=== ASSIGNMENT ===
Copy out each line of the entries below in which the string "instance" appears.

Data entries
-------------------------
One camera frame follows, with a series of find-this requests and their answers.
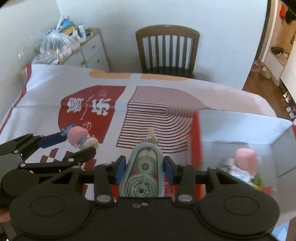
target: wooden floor
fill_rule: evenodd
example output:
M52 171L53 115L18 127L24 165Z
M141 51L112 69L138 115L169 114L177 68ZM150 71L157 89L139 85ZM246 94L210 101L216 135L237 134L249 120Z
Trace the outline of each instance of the wooden floor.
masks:
M283 98L281 88L276 86L271 79L268 80L260 74L250 72L243 90L262 96L274 109L277 117L291 121L286 111L289 104Z

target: gear
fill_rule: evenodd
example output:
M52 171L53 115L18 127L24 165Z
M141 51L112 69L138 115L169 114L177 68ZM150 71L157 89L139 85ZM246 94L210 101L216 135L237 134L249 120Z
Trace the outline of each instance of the gear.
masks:
M135 162L137 173L151 174L154 170L155 160L150 156L140 157Z
M135 174L129 177L125 186L126 197L157 197L157 181L148 174Z

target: drawer
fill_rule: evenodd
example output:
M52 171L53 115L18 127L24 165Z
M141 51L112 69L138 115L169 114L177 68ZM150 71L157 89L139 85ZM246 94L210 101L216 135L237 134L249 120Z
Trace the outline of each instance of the drawer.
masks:
M98 51L94 54L90 61L86 63L90 69L100 69L109 71L108 63L104 51Z
M64 65L72 65L72 66L78 66L78 67L86 67L85 61L83 59L83 56L81 52L74 53L65 63Z
M82 53L85 61L88 62L97 51L104 52L99 34L82 46Z
M281 63L273 56L272 53L268 52L264 64L269 69L269 71L273 74L276 80L279 79L284 67Z

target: metal screw
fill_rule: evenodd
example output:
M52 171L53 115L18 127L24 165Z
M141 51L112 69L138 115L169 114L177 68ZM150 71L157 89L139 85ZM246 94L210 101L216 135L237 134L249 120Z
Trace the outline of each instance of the metal screw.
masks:
M139 203L134 203L132 206L133 206L134 208L140 208L140 207L141 207L141 205L140 205Z
M188 194L182 194L180 196L178 196L178 199L179 201L181 202L190 202L193 200L193 197L191 197L190 195Z
M110 202L111 201L111 197L109 195L99 195L97 196L96 200L98 202Z
M141 206L147 207L147 206L149 206L149 203L148 202L141 202Z

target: small doll
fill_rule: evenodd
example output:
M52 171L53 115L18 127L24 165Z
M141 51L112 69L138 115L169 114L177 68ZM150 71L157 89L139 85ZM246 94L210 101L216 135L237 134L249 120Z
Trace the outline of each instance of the small doll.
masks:
M256 152L248 148L240 148L236 151L235 165L255 176L258 171Z
M99 148L98 140L94 136L90 137L88 130L80 126L74 126L67 131L67 140L81 150L90 146Z
-------------------------
=== RESULT ===
Trace the outline of each instance of the wooden floor.
Trace the outline of each instance of the gear.
Trace the outline of each instance of the drawer.
Trace the outline of each instance of the metal screw.
Trace the outline of each instance of the small doll.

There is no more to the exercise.